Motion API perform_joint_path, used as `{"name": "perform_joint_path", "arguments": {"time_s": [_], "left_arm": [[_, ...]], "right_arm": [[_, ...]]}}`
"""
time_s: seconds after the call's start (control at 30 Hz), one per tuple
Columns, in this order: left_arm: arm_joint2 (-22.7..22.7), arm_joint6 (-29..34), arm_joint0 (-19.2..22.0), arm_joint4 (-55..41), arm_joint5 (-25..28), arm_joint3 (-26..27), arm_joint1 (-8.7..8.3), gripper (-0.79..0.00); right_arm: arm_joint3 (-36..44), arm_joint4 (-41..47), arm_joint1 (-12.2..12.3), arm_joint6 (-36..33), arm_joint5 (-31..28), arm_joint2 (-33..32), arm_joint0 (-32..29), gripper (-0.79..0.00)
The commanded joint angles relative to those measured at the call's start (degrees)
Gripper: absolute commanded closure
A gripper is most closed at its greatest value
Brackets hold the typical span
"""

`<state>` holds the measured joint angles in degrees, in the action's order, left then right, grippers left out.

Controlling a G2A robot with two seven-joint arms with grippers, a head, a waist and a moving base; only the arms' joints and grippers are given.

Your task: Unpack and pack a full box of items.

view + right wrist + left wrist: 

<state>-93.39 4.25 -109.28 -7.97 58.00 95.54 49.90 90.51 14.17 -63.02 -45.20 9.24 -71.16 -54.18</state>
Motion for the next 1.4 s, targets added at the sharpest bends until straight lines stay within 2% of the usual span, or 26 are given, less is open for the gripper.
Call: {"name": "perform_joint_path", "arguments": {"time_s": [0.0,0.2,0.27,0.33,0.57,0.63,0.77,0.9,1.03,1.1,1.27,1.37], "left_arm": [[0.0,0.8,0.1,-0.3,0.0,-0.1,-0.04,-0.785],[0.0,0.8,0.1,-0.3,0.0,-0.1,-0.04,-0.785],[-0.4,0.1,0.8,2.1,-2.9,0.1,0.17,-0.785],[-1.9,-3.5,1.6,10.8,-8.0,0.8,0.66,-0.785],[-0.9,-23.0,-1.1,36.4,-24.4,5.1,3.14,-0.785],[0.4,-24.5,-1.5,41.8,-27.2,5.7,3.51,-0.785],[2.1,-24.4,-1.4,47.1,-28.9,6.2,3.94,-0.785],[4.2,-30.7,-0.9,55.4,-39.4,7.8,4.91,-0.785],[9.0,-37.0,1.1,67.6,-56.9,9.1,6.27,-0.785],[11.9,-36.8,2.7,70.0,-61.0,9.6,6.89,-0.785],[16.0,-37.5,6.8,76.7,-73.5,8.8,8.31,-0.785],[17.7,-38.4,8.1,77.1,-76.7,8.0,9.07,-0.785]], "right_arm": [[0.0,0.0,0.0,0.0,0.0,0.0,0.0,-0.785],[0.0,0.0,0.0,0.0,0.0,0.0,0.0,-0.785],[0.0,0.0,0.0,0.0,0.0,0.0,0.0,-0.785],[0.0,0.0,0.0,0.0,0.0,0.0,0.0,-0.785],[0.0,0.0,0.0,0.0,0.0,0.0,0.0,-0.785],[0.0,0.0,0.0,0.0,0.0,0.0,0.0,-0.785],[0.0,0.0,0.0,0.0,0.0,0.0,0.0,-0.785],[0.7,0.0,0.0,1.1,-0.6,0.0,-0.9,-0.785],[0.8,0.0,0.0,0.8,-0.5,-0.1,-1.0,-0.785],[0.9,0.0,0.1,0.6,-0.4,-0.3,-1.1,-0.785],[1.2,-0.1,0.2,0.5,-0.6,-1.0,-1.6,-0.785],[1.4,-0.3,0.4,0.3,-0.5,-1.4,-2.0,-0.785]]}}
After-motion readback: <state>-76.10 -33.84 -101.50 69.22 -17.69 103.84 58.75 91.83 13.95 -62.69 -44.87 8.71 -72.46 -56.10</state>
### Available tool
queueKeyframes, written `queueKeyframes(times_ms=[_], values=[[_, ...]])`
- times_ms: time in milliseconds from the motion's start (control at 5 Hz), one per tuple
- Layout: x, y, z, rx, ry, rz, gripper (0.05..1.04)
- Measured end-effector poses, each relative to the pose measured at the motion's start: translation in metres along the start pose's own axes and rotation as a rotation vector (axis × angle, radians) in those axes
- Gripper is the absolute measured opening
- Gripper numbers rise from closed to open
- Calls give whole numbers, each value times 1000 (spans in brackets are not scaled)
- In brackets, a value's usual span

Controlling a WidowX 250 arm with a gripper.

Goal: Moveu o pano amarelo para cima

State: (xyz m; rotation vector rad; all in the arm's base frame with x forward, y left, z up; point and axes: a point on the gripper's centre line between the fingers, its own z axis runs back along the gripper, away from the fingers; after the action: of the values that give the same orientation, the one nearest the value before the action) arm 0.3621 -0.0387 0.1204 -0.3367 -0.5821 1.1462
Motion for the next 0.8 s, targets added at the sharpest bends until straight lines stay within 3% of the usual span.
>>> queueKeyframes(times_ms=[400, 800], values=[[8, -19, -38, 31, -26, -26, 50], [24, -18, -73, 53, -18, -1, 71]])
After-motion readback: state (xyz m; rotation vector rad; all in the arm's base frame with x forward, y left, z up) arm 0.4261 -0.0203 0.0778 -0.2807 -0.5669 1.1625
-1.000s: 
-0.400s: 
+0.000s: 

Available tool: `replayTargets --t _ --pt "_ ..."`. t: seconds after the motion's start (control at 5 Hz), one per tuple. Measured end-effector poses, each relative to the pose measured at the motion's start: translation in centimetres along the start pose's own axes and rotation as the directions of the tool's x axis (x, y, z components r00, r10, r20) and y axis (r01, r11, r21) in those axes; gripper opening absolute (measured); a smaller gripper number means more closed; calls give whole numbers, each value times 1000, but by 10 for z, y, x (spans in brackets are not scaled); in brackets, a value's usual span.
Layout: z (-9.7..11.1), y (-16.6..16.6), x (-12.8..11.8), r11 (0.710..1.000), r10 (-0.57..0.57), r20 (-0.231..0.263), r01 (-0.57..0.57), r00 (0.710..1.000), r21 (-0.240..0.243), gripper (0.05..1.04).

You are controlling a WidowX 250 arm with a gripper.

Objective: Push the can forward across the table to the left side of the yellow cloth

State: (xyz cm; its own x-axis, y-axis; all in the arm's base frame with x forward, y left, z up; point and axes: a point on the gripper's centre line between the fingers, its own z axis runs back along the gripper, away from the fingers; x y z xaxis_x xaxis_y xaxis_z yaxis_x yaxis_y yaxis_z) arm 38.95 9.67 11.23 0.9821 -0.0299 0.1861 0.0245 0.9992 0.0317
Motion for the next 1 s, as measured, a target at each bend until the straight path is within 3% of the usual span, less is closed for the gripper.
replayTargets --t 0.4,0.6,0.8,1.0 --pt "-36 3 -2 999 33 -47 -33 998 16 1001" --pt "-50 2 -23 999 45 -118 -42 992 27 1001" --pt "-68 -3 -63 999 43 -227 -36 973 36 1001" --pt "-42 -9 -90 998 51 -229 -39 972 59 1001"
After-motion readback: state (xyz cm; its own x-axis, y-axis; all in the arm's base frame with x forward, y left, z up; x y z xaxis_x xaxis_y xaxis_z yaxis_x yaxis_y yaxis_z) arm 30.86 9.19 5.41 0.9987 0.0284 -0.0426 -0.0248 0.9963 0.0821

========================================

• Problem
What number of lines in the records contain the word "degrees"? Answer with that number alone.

• Response
2